Le projet suscite toutefois une vive opposition des syndicats et d'une partie de la classe politique, qui mettent en garde contre le risque de démantèlement et le début d'une privatisation d'EDF.

"Ce projet peut bien entendu être rejeté en bloc. Mais y renoncer nous exposerait collectivement à poursuivre dans la situation que nous connaissons depuis 10 ans et dont le groupe souffre profondément", estime Jean-Bernard Lévy.

"Avant de finaliser les discussions avec la Commission européenne" et après une série de rencontres avec les syndicats à Bercy qui doivent se poursuivre dans les jours qui viennent, le PDG dit également son souhait que les représentants des salariés "puissent s'approprier le projet dans toutes ses dimensions, parfois complexes, et formuler des propositions".

"Les conditions dans lesquelles est né et s'est développé ce projet n'ont pas facilité la co-construction ni l'appropriation avec les salariés et leurs représentants, et je le regrette", écrit également Jean-Bernard Lévy.

EDF n'a pas souhaité commenter ce courrier.
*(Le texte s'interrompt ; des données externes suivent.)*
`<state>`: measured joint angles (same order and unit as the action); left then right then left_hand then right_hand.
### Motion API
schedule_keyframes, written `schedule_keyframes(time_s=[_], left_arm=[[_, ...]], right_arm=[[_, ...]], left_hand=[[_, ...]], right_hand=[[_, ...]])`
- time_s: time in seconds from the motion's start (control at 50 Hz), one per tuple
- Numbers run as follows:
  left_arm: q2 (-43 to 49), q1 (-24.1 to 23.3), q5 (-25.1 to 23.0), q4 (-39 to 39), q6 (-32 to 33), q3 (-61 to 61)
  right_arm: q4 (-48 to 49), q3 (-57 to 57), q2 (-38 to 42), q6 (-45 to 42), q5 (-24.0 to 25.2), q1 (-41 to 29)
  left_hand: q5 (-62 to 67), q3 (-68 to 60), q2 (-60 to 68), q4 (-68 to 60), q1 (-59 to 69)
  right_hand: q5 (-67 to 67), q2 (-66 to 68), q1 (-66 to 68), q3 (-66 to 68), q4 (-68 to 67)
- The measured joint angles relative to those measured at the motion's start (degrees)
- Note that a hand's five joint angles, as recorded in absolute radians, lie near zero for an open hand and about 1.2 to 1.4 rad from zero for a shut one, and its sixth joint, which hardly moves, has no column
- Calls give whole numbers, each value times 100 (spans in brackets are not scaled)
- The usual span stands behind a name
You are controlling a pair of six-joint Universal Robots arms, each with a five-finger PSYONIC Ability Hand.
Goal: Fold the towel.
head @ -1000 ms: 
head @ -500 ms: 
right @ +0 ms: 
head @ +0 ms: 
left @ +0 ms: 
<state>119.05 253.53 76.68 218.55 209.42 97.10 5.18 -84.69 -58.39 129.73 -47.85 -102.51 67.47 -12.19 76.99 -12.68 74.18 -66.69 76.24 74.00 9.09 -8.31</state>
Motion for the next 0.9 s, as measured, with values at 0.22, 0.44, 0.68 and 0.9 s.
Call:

"De notre point de vue, votre lettre (...) vise probablement à disloquer une interfédérale soudée et qui vous pose un problème depuis le début", a réagi la fédération des mines et de l'énergie de la CGT dans une réponse au PDG.

Le syndicat "ne voit pas comment le personnel et (ses) collègues pourraient s'engager dans la voie (du) projet de scission d'EDF" et redit son "opposition frontale permanente" à la réorganisation envisagée, tout en prônant une "sortie du marché" de l'électricité et du gaz, qu'elle compte promouvoir dans le cadre de diverses actions en région au mois de mai et lors d'une manifestation nationale à Paris le 22 juin.

(Benjamin Mallet, édité par Blandine Hénault et Jean-Michel Bélot)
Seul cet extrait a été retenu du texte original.